A great variety of biomedical devices are used in patient care. Almost all hospitalized patients will have a vascular catheter placed to support administration of drugs, fluids, electrolytes, blood products, feeding solutions, or for haemodynamic monitoring. Many will also be exposed to urinary catheters, or tracheal tubes. There is also increasing use of a variety of prosthetic devices. Different biomedical devices have different infection associations. Examples of associations include cardiac pacemakers with Staphylococcus aureus blood-stream infection, contact lenses with amoebic keratitis, tampons with toxic shock, and historically, intra-uterine devices with pelvic actinomycosis.

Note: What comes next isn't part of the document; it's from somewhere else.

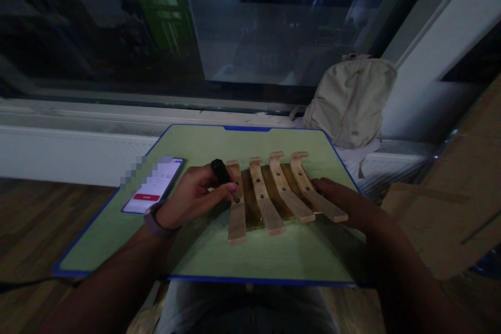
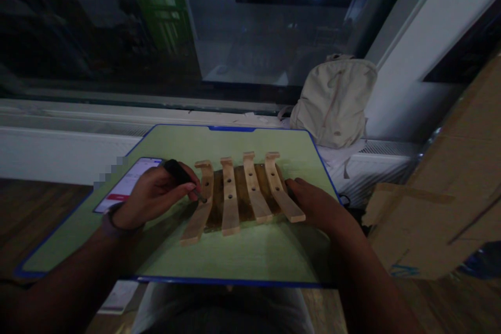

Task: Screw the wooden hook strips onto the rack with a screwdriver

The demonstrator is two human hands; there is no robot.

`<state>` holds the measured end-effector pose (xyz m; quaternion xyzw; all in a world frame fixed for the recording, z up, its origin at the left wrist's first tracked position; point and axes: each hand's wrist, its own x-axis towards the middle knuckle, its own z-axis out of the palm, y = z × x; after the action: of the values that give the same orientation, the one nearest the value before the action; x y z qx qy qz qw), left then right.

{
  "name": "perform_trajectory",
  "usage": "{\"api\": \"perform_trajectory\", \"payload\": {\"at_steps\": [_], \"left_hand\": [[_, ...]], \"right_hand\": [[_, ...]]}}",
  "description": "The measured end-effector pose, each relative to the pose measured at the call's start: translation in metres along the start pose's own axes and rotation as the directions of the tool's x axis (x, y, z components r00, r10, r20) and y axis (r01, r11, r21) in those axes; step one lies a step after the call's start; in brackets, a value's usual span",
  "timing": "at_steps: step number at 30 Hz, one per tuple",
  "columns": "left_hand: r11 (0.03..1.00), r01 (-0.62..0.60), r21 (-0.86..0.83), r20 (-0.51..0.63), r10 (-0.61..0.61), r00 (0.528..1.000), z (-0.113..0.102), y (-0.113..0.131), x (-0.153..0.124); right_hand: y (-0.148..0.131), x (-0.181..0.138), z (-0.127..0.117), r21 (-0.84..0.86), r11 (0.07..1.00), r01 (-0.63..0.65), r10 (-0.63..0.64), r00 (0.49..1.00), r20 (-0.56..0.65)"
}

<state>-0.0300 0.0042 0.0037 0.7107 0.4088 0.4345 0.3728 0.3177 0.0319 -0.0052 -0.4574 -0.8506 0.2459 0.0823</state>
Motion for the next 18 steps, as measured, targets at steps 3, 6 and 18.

The most common causative organisms associated with device infections are bacteria (less commonly fungi). For many devices coagulase-negative staphylococci are the most frequent cause of infection. It is important to remember that an enormous range of microbes have been reported to cause device-associated infection. Biomedical devices predispose to infection through a wide range of mechanisms. These may include (depending on the device) traversing of anatomical barriers (such as the skin), protected niches for microbial proliferation, inappropriate immune activation, and provision of a surface(s) for biofilm formation. Few devices are completely inert. Most devices elicit an immune response, which depletes local complement levels and reduces oxidative killing by neutrophils, some directly damage tissues, and some release biologically-active products. There is much interest in the molecular mechanisms and physical interactions that underlie the formation of communal microbial structures on biomaterial surfaces. Many difference strategies have been proposed both to prevent, and to destroy microbial biofilms associated with biomedical devices. Complications associated with devices are most likely to be mechanical or infective. It is estimated that up to 25% of patients with a central venous catheter (CVC) will suffer a serious mechanical or infection related complication. Risk factors for infection include host, device, and operator factors. Extremes of age, co-morbidities such as diabetes, active infection at the time of insertion, and loss of relevant anatomical barriers to infection are host risk factors that apply to most devices. Operator risk factors include poor compliance with insertion or post-insertion ‘best practice’.